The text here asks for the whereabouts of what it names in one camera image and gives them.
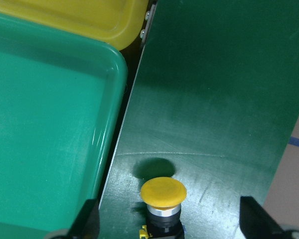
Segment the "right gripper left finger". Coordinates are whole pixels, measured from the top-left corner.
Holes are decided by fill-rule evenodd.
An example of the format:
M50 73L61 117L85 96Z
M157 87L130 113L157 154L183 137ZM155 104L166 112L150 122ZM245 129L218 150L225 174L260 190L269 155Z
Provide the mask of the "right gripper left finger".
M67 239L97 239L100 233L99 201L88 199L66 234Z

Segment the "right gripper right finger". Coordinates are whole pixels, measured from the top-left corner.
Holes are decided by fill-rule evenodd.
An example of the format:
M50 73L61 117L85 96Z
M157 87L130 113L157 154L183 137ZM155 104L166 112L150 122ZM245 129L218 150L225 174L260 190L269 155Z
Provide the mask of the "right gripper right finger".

- **About this task**: Where a line of the data holds "from", show that line.

- **Answer section**:
Segment the "right gripper left finger". Coordinates are whole pixels, measured from the top-left corner.
Segment the "right gripper right finger". Coordinates are whole pixels, measured from the top-left corner.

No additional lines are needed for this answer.